Companies usually use two types of NDAs: (1) a unilateral NDA, and a bilateral NDA.   Unilateral NDAs are typically used when you want the recipient to keep the information confidential, but the company is under no obligation to keep information secret received from the recipient.  For instance, a medical device company would probably use a unilateral NDA when giving drawings to vendor who will be manufacturing parts for a device.  In contrast, bilateral NDAs are used when both parties are required to keep information confidential.

Be very careful when using NDAs – especially bilateral NDAs.  NDAs could unintentionally prevent a company from developing future products.

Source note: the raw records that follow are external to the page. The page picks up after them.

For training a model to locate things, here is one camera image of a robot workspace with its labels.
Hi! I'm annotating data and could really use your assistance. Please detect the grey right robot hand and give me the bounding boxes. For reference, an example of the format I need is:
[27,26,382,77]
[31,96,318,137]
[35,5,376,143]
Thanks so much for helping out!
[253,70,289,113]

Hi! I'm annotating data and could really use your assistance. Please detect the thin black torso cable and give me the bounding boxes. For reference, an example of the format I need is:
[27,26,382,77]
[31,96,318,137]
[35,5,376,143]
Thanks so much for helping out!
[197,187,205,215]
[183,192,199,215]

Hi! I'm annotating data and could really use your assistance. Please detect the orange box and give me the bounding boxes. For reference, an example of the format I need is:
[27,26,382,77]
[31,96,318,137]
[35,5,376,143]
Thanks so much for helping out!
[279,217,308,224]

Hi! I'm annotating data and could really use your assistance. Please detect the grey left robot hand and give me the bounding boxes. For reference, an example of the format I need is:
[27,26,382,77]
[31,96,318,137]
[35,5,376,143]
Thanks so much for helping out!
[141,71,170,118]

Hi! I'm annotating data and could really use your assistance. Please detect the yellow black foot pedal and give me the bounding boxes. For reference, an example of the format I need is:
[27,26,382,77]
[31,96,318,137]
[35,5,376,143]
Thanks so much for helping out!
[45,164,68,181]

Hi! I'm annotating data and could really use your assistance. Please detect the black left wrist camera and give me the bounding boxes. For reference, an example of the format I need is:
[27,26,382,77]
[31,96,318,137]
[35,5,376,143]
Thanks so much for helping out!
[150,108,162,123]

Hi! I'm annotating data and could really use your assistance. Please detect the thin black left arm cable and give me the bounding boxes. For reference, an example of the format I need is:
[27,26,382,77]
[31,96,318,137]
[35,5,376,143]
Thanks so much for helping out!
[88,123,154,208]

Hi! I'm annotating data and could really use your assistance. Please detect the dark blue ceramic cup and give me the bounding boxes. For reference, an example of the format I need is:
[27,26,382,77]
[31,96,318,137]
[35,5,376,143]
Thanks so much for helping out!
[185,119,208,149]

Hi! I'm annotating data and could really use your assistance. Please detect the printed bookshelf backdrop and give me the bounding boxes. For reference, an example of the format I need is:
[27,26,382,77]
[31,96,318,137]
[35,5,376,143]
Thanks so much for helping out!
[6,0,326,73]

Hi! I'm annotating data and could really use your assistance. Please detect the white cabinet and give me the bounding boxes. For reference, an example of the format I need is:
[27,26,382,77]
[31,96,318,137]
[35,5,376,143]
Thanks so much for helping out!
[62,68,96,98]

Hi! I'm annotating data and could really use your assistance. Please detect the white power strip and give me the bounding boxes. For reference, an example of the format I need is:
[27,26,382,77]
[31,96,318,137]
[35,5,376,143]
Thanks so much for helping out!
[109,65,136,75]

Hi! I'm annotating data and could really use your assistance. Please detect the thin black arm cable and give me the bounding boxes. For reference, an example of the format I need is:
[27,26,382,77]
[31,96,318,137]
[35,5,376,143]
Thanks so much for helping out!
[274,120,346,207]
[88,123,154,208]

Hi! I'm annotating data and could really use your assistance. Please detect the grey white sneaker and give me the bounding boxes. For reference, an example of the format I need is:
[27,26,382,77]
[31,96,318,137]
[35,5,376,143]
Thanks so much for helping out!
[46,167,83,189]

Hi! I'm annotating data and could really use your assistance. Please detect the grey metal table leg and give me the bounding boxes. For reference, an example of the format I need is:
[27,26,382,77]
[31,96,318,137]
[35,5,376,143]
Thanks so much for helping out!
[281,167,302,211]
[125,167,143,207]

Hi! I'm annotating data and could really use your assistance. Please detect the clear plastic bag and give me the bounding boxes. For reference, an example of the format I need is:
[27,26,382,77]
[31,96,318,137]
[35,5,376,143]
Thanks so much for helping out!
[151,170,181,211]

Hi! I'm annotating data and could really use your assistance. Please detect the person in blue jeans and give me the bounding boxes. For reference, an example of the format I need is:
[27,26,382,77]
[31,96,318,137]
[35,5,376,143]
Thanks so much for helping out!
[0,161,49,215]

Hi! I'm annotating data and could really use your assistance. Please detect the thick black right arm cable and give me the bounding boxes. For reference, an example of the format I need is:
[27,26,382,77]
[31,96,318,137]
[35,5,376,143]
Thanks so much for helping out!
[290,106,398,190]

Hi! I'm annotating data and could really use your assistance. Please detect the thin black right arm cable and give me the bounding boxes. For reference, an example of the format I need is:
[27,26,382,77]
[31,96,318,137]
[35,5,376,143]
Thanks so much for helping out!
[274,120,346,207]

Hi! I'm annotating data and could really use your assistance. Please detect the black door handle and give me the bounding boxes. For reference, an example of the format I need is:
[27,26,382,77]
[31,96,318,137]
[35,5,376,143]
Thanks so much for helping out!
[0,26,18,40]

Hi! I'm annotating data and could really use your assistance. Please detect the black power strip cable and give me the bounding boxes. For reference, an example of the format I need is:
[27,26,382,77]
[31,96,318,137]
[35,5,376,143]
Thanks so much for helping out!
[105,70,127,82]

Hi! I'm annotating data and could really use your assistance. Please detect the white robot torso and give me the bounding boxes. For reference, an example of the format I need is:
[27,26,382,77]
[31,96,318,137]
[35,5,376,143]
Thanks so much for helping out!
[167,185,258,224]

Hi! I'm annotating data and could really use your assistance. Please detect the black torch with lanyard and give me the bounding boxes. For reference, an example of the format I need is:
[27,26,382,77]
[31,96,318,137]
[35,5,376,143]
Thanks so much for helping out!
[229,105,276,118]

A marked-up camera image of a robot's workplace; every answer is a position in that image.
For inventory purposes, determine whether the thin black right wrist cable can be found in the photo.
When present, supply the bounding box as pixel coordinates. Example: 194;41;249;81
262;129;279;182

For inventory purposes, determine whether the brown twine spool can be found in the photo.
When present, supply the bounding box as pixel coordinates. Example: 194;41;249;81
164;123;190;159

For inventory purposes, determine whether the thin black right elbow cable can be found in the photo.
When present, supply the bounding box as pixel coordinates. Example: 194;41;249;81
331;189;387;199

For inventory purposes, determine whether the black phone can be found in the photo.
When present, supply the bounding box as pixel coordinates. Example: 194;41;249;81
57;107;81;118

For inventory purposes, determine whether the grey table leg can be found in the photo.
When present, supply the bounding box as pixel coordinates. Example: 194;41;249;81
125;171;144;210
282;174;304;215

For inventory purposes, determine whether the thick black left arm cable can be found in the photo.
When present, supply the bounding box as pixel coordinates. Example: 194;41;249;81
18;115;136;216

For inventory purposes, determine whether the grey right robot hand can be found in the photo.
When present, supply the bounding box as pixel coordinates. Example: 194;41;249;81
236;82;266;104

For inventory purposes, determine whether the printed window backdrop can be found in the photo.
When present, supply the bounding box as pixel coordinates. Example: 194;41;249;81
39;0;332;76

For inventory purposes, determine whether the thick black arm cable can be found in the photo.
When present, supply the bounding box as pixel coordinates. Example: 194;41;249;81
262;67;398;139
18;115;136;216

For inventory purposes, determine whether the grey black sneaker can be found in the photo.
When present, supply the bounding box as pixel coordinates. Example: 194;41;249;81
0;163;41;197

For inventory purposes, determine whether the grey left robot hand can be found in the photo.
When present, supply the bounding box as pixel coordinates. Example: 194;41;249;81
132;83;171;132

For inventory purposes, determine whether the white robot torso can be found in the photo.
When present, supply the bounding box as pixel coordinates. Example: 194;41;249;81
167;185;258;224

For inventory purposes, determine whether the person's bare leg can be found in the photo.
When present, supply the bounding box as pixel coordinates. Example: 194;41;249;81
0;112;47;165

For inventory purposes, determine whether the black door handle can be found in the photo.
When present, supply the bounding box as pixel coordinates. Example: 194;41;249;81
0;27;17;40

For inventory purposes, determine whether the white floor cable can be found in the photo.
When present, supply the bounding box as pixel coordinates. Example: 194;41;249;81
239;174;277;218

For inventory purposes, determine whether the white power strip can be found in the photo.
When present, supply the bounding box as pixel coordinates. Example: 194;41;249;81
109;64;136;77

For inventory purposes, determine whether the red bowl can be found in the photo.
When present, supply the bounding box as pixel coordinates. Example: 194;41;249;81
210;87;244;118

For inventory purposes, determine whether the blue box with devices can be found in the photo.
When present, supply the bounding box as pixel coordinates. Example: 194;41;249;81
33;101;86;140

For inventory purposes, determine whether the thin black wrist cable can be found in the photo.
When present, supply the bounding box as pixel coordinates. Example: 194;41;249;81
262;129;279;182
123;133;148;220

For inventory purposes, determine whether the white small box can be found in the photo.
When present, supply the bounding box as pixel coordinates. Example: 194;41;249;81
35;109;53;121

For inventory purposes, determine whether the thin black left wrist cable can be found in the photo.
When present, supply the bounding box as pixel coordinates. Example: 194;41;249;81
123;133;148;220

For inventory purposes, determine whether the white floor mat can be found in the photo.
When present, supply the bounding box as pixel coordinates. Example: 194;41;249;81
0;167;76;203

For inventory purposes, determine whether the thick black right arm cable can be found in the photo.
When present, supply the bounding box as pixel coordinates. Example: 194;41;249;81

For instance, in 1999, a surgeon and a large medical device company signed an NDA to discuss the surgeon’s inventions to treat fractures.  Interestingly, the surgeon did not file for a patent for his invention.  The medical device company apparently received designs from surgeon, but decided not to acquire any interests in the surgeon’s invention.  However, in 2000 the medical device company filed a patent application for a supposedly similar device listing other doctors as inventors.  Later another medical device company acquired the rights to the surgeons invention and sued the first medical device company.  According to the lawsuit, the invention described in the patent application was substantially similar to the one the surgeon presented to the first medical device company.  Among other allegations, the complaint alleged that first device company stole the surgeon’s trade secrets and breached the NDA.

Are the allegations in the lawsuit true?  We will probably never know because most of the court documents are sealed and the parties settled the suit.  What is important to realize, however, is that when the first device company signed the NDA with the surgeon, it put itself in a precarious position.   The first company is a giant company with thousands of consultant surgeons and engineers.  It very well might have independently developed a similar device to the surgeon’s device.  However, proving that the device company did not use the surgeon’s ideas is hard to do.  How do you prove that a conversation did not take place?

By signing the NDA with the surgeon, the medical device company created a problem and may have closed the door to developing a similar product.  Proving that a company independently developed an invention without using the subject of the disclosure may be hard to do.  That is why many companies will not accept unsolicited ideas from inventors.

Companies, therefore, should be very careful about evaluating third party inventions under confidentiality agreements.  It may be less costly to drop a potential product than to fight a lawsuit. Thus, as with any agreement that binds a company, confidentiality agreements should be used with great caution.